Interpretive Summary: Comparison of gene sequences between species can identify functional sequences lying along the DNA around the gene, since functionally important sequences are conserved through evolution. In this study, comparison of the bovine gene sequence obtained with the assistance of ARS was used to illuminate functional elements involved in expression of a gene called Lhx3, that encodes a protein critical for development and function of the mammalian pituitary gland. The results indicate that two separate, functional promoters are alternatively used by this gene in humans, producing related but distinct proteins. These results may have consequences in studies of pituitary diseases of humans and livestock, and facilitate investigation of the possibility that DNA sequence variation within cattle might affect pituitary function. Since the pituitary produces hormones with substantial impact on a wide range of biological functions, variation in pituitary function may underlie differences between individual animals in production traits.

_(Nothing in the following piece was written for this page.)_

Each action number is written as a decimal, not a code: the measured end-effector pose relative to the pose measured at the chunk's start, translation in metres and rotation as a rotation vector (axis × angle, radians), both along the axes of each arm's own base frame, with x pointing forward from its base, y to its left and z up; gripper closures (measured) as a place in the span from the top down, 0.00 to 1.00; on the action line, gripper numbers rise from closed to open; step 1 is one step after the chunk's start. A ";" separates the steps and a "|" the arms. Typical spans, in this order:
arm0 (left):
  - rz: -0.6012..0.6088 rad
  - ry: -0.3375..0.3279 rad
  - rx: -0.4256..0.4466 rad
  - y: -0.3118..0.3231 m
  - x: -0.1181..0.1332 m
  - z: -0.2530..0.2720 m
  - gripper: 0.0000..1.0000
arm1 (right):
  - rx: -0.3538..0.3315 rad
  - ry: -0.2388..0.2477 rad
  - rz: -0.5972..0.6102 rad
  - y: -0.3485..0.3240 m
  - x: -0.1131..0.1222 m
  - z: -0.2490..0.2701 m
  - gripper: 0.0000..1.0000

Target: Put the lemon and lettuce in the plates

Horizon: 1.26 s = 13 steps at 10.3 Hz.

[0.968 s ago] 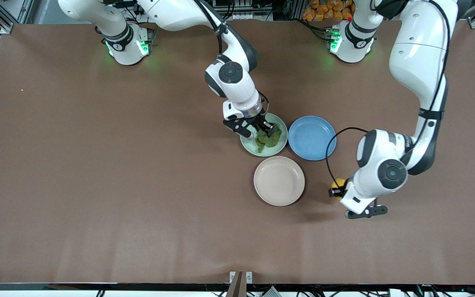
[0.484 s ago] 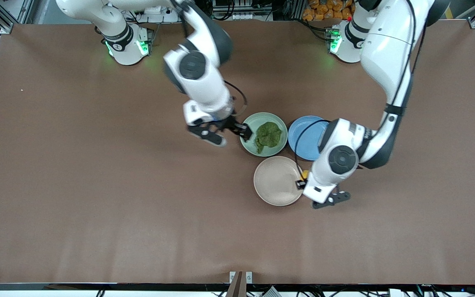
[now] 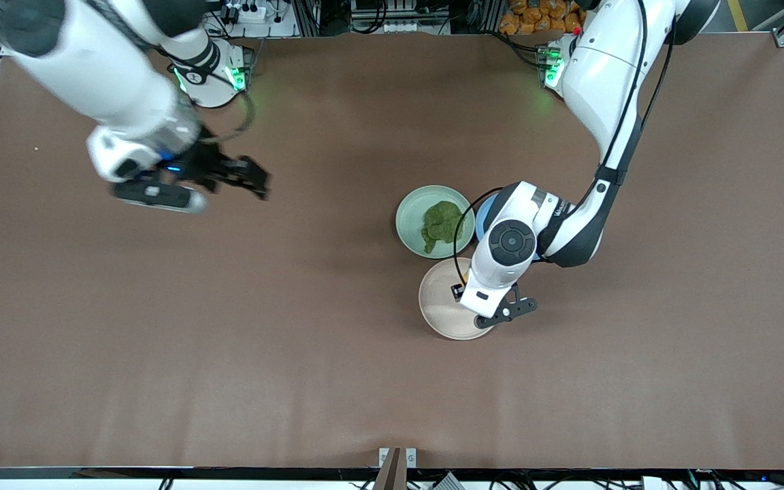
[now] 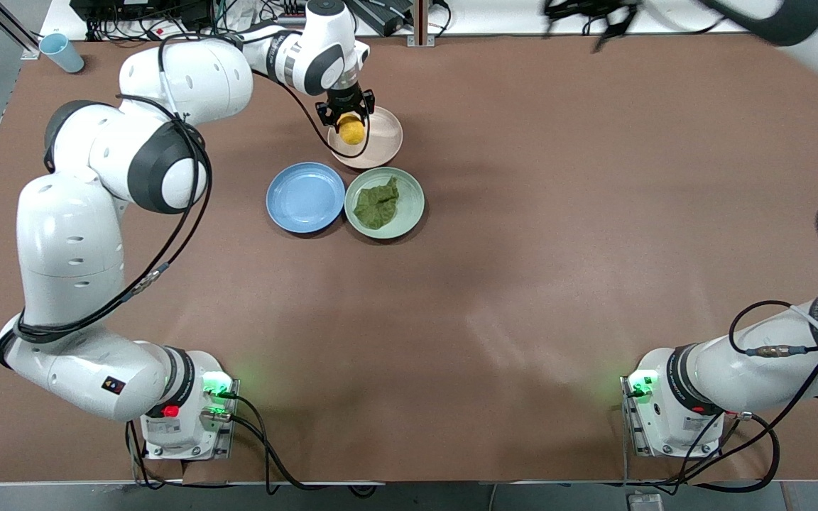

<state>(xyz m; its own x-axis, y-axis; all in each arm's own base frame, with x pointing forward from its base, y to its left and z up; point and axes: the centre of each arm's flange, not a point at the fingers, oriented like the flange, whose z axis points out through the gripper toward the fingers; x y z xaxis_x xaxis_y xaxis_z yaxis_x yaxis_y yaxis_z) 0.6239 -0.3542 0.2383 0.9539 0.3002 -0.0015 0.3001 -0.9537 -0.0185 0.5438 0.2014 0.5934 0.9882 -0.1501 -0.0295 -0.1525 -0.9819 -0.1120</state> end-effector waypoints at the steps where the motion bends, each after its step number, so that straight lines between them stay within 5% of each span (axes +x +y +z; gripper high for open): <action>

Technical Abstract: The LHX3 transcription factor is required for pituitary and nervous system development in mammals. Mutations in the human gene are associated with hormone deficiency diseases. The gene generates two mRNAs, hLHX3a and hLHX3b, which encode three distinct proteins with different properties. Here, the cis elements and trans-acting factors that regulate the basal transcription of the two mRNAs were characterized. A comparative approach was taken featuring analysis of seven mammalian Lhx3 genes, with a focus on the human gene. Two conserved, TATA-less, GC-rich promoters that are employed to transcribe the two mRNAs precede exons 1a and 1b of hLHX3. Transcription start sites were mapped for both promoters. Reporter genes containing ~ 2.0kb of the hLHX3a promoter and ~1.8kb of intron 1a (hLHX3b) are active in pituitary cells. Transfection, site-directed mutation, electrophoretic mobility shift, southwestern blot, and chromatin immunoprecipitation approaches were used to characterize the interaction of transcription factors with conserved elements in the promoters. Sp1 is a potent regulator of both promoters through interaction with GC boxes. In addition, a distal element within intron 1a that is recognized by NFI factors is critical for hLHX3b promoter function. We conclude that dual promoters coordinate regulated production of the two major hLHX3 mRNAs.